(INFORMATION SHOWN):
_____
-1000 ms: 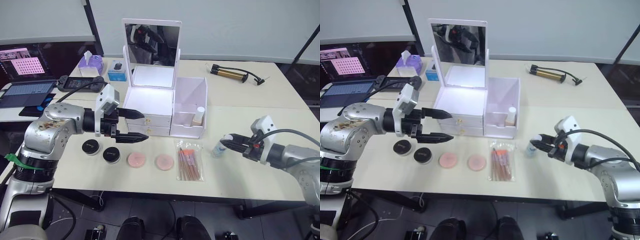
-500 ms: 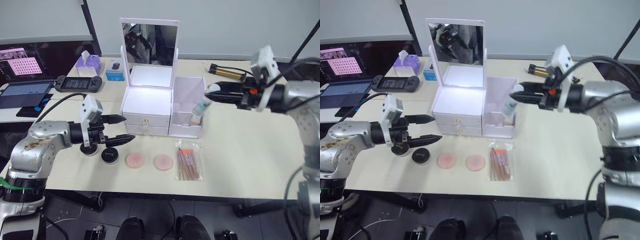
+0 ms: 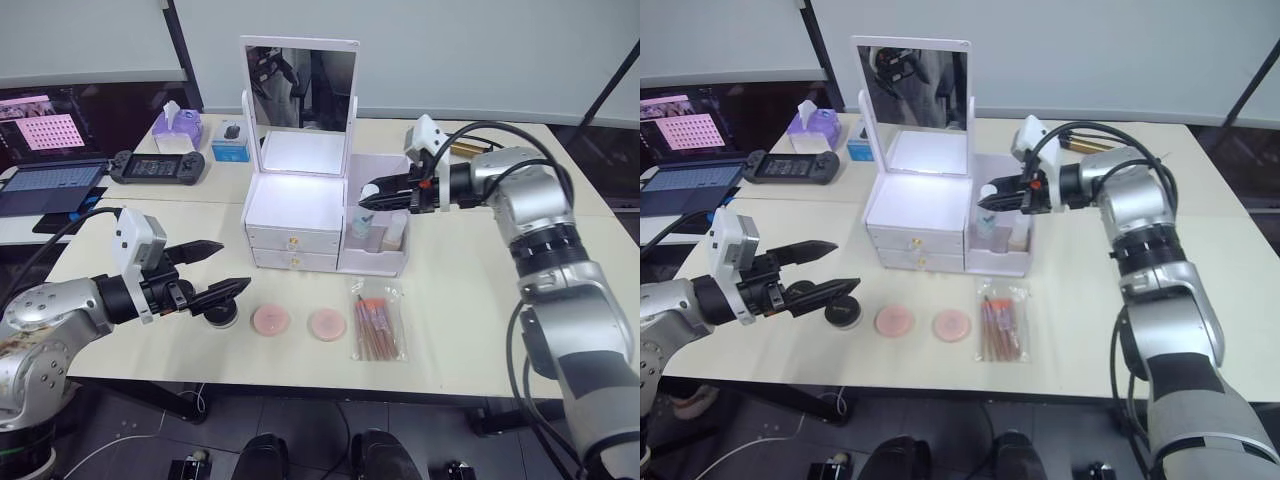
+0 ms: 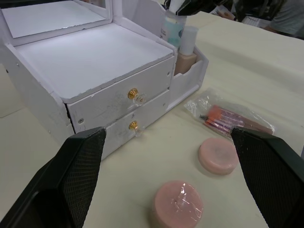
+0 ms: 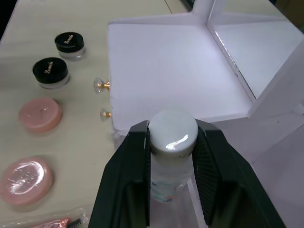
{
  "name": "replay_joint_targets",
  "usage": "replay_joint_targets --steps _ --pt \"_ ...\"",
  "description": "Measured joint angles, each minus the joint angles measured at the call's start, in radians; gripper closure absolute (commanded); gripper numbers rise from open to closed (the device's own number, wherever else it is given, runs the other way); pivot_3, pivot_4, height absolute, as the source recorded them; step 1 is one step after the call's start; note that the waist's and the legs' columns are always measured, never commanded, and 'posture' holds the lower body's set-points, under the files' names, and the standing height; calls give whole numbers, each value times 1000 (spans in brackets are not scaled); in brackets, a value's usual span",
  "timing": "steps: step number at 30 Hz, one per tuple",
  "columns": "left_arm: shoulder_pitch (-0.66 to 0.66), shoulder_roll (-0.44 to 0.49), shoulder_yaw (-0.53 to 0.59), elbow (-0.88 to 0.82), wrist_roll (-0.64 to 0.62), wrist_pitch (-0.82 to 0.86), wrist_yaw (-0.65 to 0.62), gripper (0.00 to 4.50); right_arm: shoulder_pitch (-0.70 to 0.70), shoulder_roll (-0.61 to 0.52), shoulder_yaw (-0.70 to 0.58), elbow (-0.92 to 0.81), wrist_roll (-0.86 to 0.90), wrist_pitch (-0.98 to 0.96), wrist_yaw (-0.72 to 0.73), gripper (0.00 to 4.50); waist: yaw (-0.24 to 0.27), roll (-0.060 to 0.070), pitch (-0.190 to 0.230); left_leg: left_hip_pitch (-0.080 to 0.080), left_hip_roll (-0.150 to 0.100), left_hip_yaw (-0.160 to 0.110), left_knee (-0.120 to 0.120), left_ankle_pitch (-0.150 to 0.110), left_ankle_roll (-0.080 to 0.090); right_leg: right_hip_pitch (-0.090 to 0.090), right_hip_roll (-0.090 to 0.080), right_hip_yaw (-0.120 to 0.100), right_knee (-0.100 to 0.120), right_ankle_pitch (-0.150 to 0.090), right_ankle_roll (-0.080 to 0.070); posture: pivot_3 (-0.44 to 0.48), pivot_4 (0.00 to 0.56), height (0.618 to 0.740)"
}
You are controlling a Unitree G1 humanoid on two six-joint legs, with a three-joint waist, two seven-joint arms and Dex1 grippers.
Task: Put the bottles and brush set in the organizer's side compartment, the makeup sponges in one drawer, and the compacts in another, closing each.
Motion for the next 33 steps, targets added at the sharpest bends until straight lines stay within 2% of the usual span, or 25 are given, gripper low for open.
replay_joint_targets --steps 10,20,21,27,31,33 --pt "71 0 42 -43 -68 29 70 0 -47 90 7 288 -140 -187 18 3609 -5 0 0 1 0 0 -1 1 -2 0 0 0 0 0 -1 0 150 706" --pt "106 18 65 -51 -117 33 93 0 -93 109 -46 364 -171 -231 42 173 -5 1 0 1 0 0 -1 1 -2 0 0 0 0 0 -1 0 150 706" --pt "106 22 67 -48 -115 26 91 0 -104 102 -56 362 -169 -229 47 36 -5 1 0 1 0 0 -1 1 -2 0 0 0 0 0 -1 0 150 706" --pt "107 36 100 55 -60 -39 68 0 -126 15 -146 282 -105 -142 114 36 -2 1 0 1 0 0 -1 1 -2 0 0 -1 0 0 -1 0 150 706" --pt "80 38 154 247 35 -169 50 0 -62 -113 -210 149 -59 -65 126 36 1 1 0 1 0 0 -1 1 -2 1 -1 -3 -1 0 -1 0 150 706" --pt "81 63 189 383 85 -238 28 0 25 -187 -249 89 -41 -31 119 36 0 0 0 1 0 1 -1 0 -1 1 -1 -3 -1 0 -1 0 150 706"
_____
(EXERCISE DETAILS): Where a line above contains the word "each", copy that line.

(ANSWER SECTION):
  "description": "Measured joint angles, each minus the joint angles measured at the call's start, in radians; gripper closure absolute (commanded); gripper numbers rise from open to closed (the device's own number, wherever else it is given, runs the other way); pivot_3, pivot_4, height absolute, as the source recorded them; step 1 is one step after the call's start; note that the waist's and the legs' columns are always measured, never commanded, and 'posture' holds the lower body's set-points, under the files' names, and the standing height; calls give whole numbers, each value times 1000 (spans in brackets are not scaled); in brackets, a value's usual span",
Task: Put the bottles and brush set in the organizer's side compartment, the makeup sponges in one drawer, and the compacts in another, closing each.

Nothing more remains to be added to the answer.